Emory University logo

Emory University

Status and phase

Completed
Phase 4

Conditions

Alzheimer Disease
Senile Dementia, Alzheimer Type
Dementia, Alzheimer Type
Dementia

Treatments

Drug: olanzapine
Drug: risperidone
Drug: divalproex
Drug: quetiapine

Study type

Interventional

Funder types

Other
Industry

Identifiers

NCT00208819
0673-2003

Details and patient eligibility

About

The purpose of this study is to determine whether an antipsychotic medication alone or an antipsychotic medication in combination with divalproex is the most effective and safest way to treat agitation in elderly patients with dementia.

Full description

Previous researchers have attempted to establish a "target dose" for antipsychotic medications (such as risperidone, quetiapine, or olanzapine) in treating symptoms of agitation in dementia.
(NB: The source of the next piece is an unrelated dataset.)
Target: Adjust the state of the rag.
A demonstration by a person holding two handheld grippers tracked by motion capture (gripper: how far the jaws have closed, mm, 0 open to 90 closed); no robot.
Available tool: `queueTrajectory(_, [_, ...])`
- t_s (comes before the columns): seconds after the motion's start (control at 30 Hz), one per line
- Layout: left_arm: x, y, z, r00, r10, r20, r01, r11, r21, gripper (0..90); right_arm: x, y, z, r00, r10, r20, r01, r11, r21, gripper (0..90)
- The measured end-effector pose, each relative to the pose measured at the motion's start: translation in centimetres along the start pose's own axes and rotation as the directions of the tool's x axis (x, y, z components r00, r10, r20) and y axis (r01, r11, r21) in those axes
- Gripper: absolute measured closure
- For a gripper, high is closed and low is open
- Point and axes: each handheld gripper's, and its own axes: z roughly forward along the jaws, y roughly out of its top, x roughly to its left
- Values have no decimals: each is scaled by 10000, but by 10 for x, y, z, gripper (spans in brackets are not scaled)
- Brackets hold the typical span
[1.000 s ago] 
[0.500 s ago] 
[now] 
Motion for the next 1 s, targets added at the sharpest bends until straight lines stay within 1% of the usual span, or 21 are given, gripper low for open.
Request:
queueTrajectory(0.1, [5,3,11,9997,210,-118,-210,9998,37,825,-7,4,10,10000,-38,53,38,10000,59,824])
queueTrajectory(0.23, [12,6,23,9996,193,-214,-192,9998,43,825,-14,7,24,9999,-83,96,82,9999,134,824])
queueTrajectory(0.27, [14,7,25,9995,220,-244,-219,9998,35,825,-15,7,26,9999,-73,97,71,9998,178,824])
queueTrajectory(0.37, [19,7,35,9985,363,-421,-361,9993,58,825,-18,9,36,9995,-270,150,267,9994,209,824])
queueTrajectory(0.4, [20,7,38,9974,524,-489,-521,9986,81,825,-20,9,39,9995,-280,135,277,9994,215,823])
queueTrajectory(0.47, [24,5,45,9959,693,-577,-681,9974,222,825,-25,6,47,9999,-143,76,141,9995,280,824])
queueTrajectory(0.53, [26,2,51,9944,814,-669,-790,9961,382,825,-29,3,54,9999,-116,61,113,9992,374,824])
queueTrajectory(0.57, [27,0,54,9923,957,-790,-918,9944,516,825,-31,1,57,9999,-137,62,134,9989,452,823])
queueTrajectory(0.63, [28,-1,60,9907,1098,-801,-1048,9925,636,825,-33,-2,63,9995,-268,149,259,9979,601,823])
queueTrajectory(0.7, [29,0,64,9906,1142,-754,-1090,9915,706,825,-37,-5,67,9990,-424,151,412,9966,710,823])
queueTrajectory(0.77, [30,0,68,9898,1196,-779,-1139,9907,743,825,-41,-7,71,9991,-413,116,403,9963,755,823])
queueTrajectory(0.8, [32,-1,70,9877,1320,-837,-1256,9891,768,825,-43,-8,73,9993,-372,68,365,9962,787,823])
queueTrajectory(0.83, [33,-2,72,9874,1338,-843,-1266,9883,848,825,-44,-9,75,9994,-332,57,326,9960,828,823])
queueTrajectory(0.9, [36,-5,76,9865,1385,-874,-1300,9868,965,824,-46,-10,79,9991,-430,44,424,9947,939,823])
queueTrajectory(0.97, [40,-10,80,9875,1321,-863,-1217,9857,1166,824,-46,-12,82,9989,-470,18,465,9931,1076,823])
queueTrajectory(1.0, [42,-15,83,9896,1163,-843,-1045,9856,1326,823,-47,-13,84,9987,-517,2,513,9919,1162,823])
They have tried to identify the dose with the best risk-benefit ratio for patients considering the significant side effects the medications can cause. Patients taking the doses identified respond only partially and continue to experience some symptoms of agitation, however. One study showed that in patients whose agitation symptoms were not adequately controlled by the target dose of an antipsychotic medication alone, the addition of divalproex further improved behavior in 72% of patients.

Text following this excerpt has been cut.